Her class was fantastic.
She had great ideas on how to use the connections through the extension office and the gardening clubs to create community gardens as she had in her own community. Including one for a women’s shelter, in which she not only used assistance from a local boy scout group (giving them volunteer experience) to build the gardens but educated the women living there on how to produce food for themselves by teaching them how to garden a variety of things. This year she said she is going to set up a flower area of their garden so the women and children living there can sell cut flowers to help fund the shelter.
Her ideas and the ideas we bounced around in her class could be life changing for some members of the community. But had we never joined this group we could have never shared these ideas.
My husband enjoys the stories that I tell him about our meetings. About how different we all are and the places that we come from. He says he wishes there was a group for people to talk about mechanics or working on cars the same way. A place where politics and religion and personal chaos doesn’t get brought up because the purpose is simply to share knowledge.

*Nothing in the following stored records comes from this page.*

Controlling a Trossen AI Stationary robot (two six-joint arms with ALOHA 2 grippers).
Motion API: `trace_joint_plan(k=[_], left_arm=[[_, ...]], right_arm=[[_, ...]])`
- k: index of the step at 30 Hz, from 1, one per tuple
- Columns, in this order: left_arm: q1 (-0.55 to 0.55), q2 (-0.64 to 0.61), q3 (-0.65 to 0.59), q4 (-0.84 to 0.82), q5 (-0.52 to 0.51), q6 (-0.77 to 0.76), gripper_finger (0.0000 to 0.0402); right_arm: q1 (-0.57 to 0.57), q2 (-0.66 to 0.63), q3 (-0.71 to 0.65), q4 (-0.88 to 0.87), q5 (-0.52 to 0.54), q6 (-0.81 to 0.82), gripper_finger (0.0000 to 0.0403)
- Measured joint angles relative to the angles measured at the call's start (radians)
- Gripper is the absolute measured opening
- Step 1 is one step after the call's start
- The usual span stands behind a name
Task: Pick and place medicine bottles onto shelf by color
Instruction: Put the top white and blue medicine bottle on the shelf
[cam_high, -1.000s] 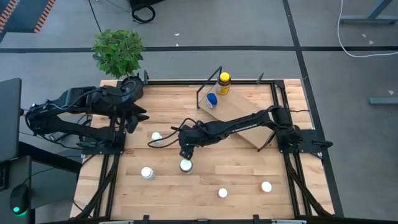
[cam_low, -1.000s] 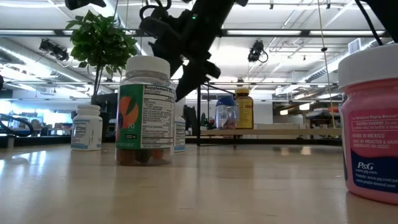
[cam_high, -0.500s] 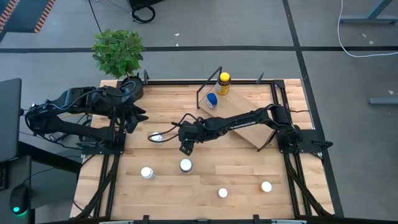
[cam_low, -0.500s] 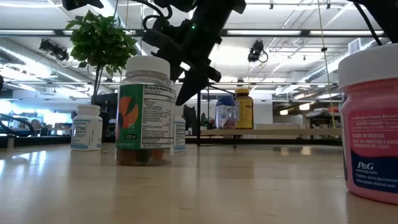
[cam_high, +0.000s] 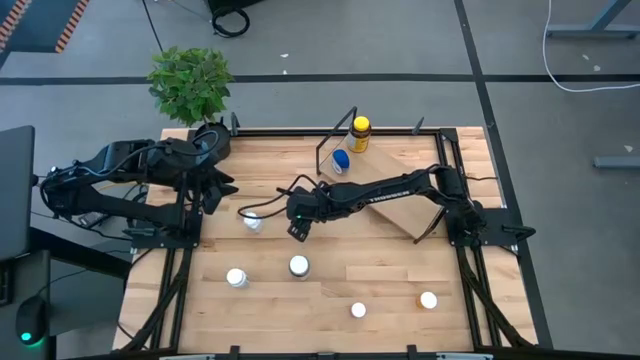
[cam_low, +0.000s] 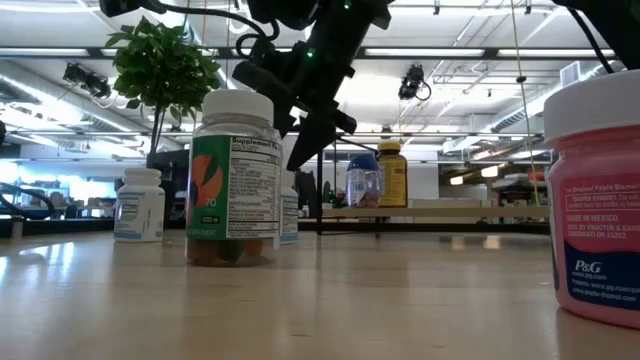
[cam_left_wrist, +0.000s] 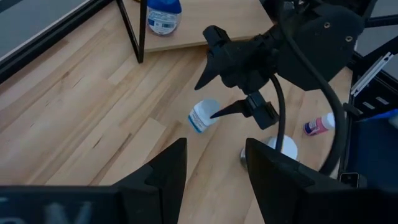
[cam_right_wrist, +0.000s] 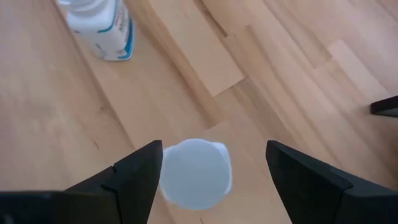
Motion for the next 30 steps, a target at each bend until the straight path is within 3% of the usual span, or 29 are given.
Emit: trace_joint_plan(k=[16, 30], left_arm=[[0.0, 0.0, 0.0, -0.003, 0.0, 0.009, 0.0169], [0.0, 0.0, 0.0, -0.014, 0.0, 0.011, 0.0169]], right_arm=[[-0.001, 0.004, -0.058, 0.056, -0.062, 0.008, 0.0294], [0.003, 0.003, -0.066, 0.056, -0.057, 0.027, 0.0285]])
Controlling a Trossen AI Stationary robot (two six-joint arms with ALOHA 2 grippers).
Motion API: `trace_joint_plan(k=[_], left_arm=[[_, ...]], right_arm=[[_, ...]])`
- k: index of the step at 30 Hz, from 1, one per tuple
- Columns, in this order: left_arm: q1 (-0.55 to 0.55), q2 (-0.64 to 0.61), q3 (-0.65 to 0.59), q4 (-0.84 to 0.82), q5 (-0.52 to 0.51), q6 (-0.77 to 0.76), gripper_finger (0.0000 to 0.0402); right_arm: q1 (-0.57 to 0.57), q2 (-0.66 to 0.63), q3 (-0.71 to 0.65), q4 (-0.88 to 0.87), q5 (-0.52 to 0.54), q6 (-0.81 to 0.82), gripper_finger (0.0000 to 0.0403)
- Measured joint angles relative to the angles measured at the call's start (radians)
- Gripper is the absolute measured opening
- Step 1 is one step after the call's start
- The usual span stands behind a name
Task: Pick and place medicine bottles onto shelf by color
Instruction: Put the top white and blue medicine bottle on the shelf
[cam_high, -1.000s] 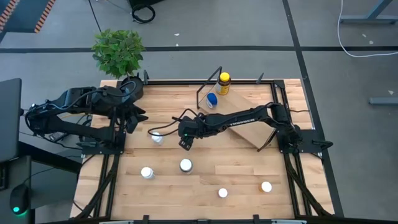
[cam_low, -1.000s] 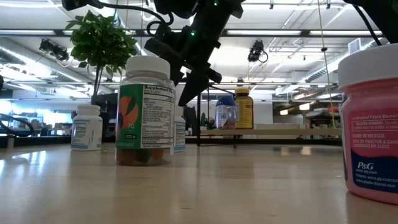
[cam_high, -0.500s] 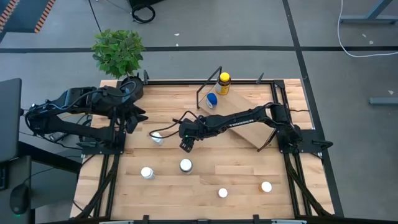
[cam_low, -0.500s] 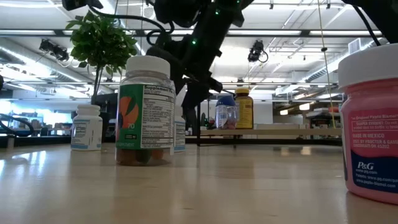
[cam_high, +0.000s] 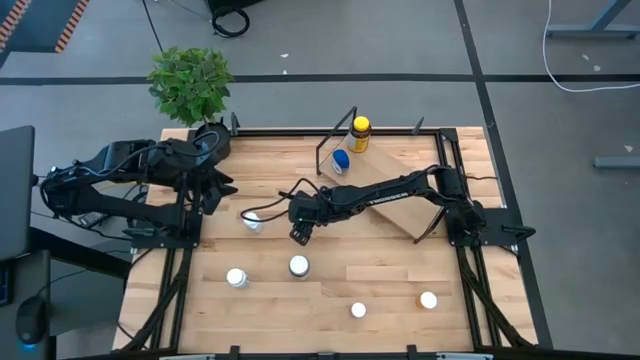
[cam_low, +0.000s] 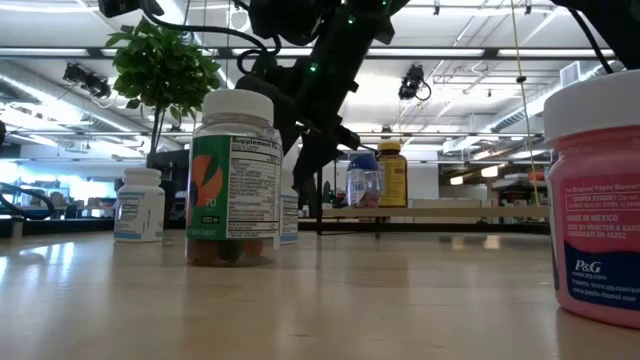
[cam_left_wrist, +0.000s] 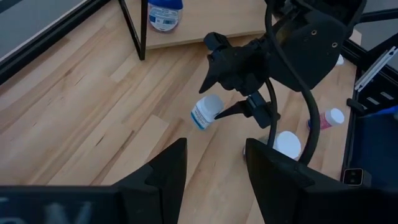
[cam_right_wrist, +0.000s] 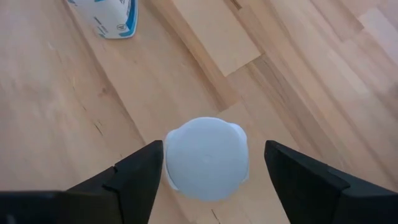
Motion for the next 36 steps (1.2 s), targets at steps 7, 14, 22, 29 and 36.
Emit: trace_joint_plan(k=[7, 14, 22, 29, 36], left_arm=[[0.0, 0.0, 0.0, 0.0, 0.0, -0.001, 0.0169], [0.0, 0.0, 0.0, 0.0, 0.0, -0.003, 0.0169], [0.0, 0.0, 0.0, -0.001, -0.001, -0.003, 0.0169], [0.0, 0.0, 0.0, -0.009, -0.001, -0.003, 0.0169], [0.0, 0.0, 0.0, -0.015, -0.001, 0.0, 0.0169]], right_arm=[[-0.002, 0.0, 0.0, 0.001, 0.0, -0.005, 0.0234], [-0.013, 0.0, 0.0, -0.001, 0.0, -0.013, 0.019], [-0.017, -0.031, 0.015, -0.207, 0.0, -0.027, 0.0194], [-0.019, -0.082, 0.014, -0.23, -0.018, -0.046, 0.0191], [-0.047, -0.146, 0.014, -0.293, 0.008, -0.05, 0.0191]])
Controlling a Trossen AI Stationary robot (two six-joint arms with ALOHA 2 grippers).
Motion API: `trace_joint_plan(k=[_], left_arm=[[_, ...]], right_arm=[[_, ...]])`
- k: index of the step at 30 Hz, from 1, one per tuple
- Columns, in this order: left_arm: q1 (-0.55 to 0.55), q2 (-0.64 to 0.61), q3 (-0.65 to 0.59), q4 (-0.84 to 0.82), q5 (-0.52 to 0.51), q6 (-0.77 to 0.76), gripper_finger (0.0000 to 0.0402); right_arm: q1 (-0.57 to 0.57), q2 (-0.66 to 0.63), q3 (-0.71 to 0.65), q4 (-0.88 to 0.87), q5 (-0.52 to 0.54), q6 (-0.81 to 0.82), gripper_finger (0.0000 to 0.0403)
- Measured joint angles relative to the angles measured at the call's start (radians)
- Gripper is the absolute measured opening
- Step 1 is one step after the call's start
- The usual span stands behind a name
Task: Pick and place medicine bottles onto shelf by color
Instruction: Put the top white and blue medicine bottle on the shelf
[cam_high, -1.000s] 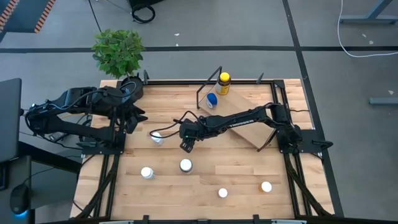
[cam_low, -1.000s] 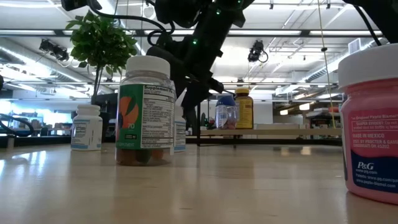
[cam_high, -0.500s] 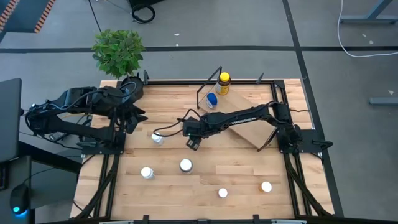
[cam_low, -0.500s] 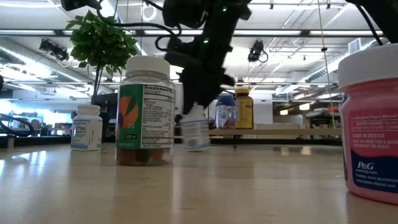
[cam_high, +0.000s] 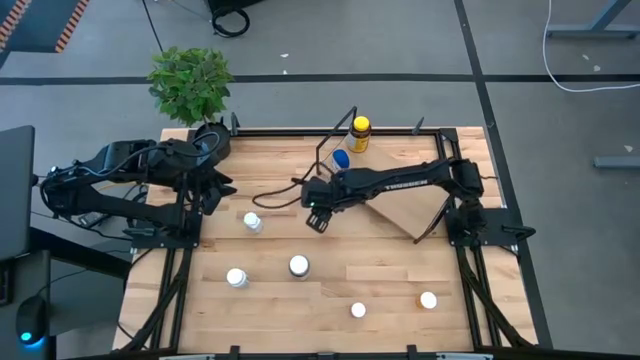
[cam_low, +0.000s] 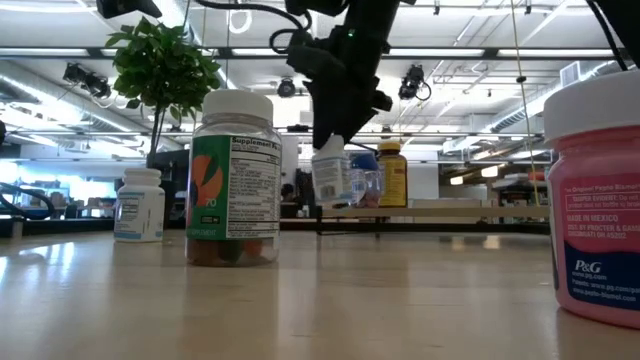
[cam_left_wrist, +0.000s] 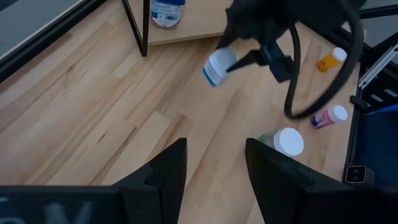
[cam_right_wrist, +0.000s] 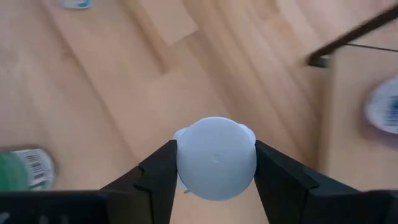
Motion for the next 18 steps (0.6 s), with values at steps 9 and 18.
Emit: trace_joint_plan(k=[9, 18], left_arm=[[0.0, 0.0, 0.0, -0.01, 0.0, -0.001, 0.0169], [0.001, 0.0, 0.0, -0.01, -0.034, -0.004, 0.0169]], right_arm=[[-0.055, -0.156, -0.149, -0.021, 0.009, 0.018, 0.0191], [-0.11, -0.419, -0.445, 0.058, 0.053, 0.14, 0.0191]])
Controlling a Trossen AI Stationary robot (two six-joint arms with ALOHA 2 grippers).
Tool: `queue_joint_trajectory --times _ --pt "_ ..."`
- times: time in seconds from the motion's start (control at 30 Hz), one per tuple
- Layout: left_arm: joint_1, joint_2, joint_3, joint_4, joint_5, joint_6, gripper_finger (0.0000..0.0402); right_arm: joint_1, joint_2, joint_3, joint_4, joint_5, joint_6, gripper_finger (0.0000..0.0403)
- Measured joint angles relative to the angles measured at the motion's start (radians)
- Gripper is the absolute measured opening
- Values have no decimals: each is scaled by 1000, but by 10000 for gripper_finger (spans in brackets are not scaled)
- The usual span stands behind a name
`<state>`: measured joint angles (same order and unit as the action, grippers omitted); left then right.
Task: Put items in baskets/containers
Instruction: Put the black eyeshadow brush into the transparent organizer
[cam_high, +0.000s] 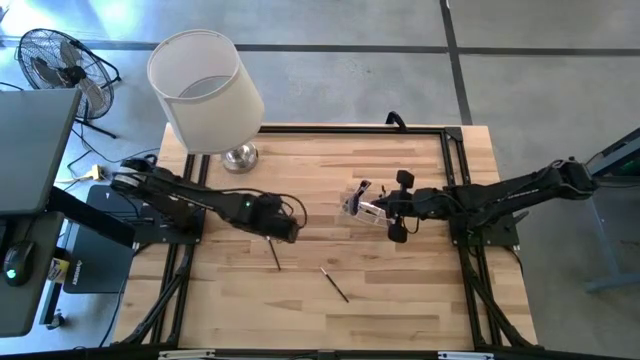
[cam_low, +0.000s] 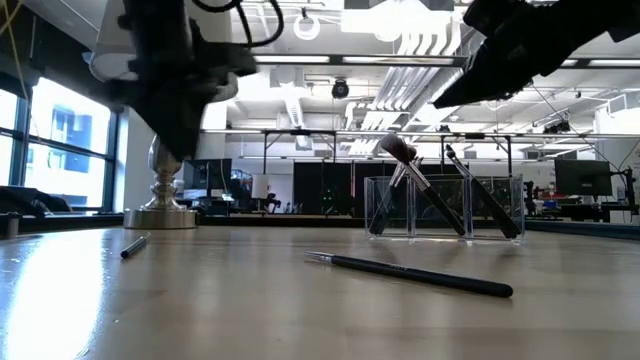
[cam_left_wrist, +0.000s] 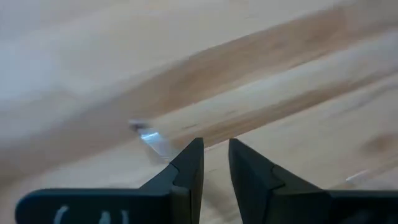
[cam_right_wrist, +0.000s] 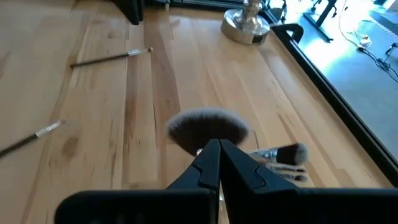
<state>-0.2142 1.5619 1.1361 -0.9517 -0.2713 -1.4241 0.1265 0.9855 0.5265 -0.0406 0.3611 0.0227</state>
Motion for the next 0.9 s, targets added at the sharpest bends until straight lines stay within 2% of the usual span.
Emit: queue_joint_trajectory --times 0.03,0.1,0.17,0.23,0.57,0.7,0.9 --pt "-9 -19 -34 40 -4 -67 72 0 0 0 -6 0 0 1" --pt "-24 -53 -101 -12 -1 -174 72 0 0 0 -6 0 2 2" --pt "-24 -53 -128 70 -1 -250 72 0 -3 -1 -17 -1 2 1" --pt "-22 -57 -164 43 11 -304 72 0 -2 -1 -16 0 1 1" --pt "42 -48 -263 100 62 -312 72 0 -19 -1 -36 -4 2 2" --pt "74 -45 -298 185 99 -269 72 0 -19 -1 -40 -4 8 1" --pt "99 -43 -318 228 99 -247 72 0 -19 -1 -46 -5 25 1"
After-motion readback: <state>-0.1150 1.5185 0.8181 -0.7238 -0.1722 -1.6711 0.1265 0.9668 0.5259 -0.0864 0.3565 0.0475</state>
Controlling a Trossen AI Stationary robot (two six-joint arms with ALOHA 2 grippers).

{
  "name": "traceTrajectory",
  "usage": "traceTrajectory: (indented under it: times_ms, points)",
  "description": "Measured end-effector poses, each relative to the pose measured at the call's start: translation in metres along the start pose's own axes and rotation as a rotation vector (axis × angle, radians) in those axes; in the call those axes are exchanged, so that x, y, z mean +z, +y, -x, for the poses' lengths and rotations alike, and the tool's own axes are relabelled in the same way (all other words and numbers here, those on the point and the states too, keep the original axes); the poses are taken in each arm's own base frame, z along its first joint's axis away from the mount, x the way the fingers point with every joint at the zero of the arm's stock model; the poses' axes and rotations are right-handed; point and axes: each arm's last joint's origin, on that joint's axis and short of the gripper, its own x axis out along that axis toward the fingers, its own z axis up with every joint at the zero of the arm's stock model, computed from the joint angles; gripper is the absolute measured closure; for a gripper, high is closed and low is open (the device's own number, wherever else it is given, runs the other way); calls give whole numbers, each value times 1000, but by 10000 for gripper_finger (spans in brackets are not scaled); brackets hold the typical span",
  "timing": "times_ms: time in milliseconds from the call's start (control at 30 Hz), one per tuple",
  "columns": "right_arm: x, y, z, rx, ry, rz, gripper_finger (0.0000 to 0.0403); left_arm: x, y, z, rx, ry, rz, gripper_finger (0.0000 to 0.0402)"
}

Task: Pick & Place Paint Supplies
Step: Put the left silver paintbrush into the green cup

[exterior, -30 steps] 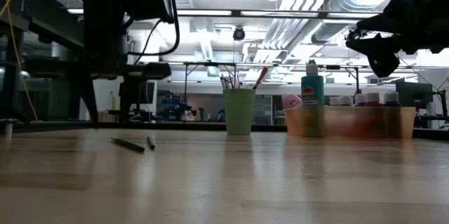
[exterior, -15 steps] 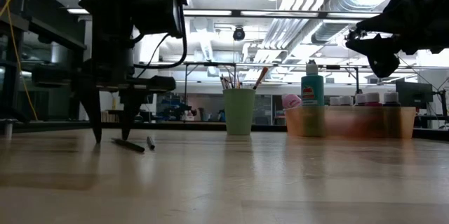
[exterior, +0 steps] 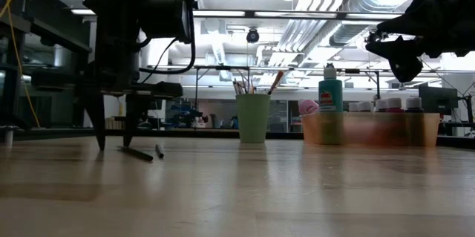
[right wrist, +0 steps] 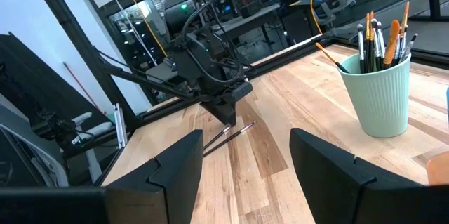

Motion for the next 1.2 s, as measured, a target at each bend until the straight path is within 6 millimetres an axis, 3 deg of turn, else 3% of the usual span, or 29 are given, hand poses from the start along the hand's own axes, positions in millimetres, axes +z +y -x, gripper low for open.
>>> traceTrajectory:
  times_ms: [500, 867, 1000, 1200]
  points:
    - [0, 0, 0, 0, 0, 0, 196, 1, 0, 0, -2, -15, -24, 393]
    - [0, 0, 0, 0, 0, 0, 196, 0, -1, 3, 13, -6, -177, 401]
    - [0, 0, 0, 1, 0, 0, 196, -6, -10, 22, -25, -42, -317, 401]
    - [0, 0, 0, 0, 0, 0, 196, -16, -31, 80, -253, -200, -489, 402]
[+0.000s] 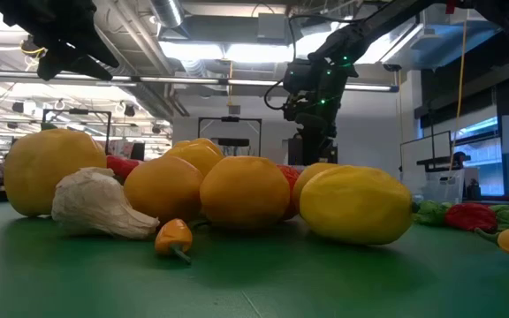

I can’t help but feel that this is where the original idea of schools and places of educational growth began. Though, somewhere along the way it all became what it is today. (**Though I want it to be known that I still believe, strongly, in public education and that the majority of educators are desperately trying to create this environment again.)
People need to be reminded of basic humanity again. That the people we hate, or are just pissed off at, are human beings with needs exactly like our own. I truly believe that at our core we are all very much the same. That somewhere along the way we all forgot that and this why so many of us search for connections in all the wrong places and in all the wrong ways.
Crazy to think that all it took for me to realize that there is a possiblity for all of us to coexist was a little gardening club.